Kilka dni temu w mediach pojawiły się informacje, że Katarzyna Cichopek i Marcin Hakiel spędzają urlop nad Adriatykiem we Włoszech. Pojawiły się głosy, że para oszczędza nawet na wakacjach. Złośliwcy twierdzili że wynajęli "barak", a ze sobą wzięli nawet jedzenie. Polski turysta zrobił im zdjęcia, a opublikował je Se.pl.
Kolorowa prasa pytała: Jak to?
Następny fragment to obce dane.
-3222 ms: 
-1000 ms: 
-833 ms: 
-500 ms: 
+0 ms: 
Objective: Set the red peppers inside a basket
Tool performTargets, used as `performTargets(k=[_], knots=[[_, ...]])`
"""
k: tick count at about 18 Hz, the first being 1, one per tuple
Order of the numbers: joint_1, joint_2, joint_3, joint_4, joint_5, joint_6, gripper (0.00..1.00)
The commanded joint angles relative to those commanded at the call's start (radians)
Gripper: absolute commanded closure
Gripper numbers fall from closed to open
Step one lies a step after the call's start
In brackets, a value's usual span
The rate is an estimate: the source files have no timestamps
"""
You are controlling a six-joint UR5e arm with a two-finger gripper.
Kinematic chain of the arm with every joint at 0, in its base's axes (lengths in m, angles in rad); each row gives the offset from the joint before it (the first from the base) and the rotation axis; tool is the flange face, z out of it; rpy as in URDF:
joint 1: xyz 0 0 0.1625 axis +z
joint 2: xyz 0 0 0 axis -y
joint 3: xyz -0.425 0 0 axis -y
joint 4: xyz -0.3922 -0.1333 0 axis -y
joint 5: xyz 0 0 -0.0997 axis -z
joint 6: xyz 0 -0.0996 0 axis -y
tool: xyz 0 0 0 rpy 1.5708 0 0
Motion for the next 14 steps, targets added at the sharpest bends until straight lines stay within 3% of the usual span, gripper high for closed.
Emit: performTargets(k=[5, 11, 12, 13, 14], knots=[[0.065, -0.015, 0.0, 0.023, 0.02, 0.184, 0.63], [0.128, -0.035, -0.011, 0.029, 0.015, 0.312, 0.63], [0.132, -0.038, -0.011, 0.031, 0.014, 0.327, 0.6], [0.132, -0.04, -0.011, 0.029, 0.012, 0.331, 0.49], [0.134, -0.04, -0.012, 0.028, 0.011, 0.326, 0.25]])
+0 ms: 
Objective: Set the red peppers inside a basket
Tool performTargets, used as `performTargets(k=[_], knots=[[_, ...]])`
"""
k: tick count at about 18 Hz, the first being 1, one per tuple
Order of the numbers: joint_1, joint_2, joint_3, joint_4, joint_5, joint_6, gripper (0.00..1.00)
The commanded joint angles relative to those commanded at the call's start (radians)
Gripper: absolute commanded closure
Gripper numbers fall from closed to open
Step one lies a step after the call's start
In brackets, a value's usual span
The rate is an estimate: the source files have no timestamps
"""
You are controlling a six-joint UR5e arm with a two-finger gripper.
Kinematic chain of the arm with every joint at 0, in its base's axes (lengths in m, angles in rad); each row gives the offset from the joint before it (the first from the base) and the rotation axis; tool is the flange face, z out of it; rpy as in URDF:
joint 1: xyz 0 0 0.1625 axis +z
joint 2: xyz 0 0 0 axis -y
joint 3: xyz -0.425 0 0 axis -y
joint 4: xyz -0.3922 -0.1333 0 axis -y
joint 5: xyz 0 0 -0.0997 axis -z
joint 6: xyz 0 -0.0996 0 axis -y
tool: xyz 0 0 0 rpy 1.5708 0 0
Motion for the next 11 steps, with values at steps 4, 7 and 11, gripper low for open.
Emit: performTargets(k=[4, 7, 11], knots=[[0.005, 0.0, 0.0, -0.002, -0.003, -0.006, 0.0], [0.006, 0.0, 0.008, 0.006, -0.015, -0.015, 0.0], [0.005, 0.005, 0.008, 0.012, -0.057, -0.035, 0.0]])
Cichopki w BARAKACH? Nawet na warszawskich "salonach" zastanawiano się, czy parę nie stać już nawet na typowy dla celebrytów urlop.
Postanowiliśmy dowiedzieć się, dlaczego Kasia i Marcin spędzają tak wolny czas. Okazuje się, że nie jest to kwestią oszczędności, a... komfortu i wygody.
Okazało się, że Cichopek i Hakiel wynajęli luksusowy dom na kółkach, w którym doba kosztuje 120 euro. Dlaczego dokonali takiego wyboru?
Odkąd na świecie pojawił się Adaś, Kaśka i Marcin całkowicie podporządkowali mu swoje życie. Wielokrotnie wyjeżdżali już na wakacje w luksusowych kurortach, jednak Adasiowi takie warunki kompletnie nie odpowiadały. Ich syn nie jada tłustych potraw. Problemem zwykle były też godziny posiłków. Dlatego Kasia po prostu sama gotowała jedzenie dla całej rodziny - wytłumaczyła nam Aldona Wleklak, menadżerka gwiazdy.
Rodzina aktywnie spędza swój wolny czas. Pojechali na wakacje samochodem, co umożliwiło im zwiedzenie północnej części Włoch. Lecąc do kurortu samolotem, faktycznie nie mieliby takiej możliwości.
Zdaniem psychologów, każdy powinien spędzać swój urlop, według swojego rytmu. Zgadzamy się z tym w pełni. Rodzinne wakacje w luksusowym kurorcie mogą być uciążliwe dla rodzin z dziećmi. Najważniejsze, że znana para jest zadowolona ze swojego wypoczynku.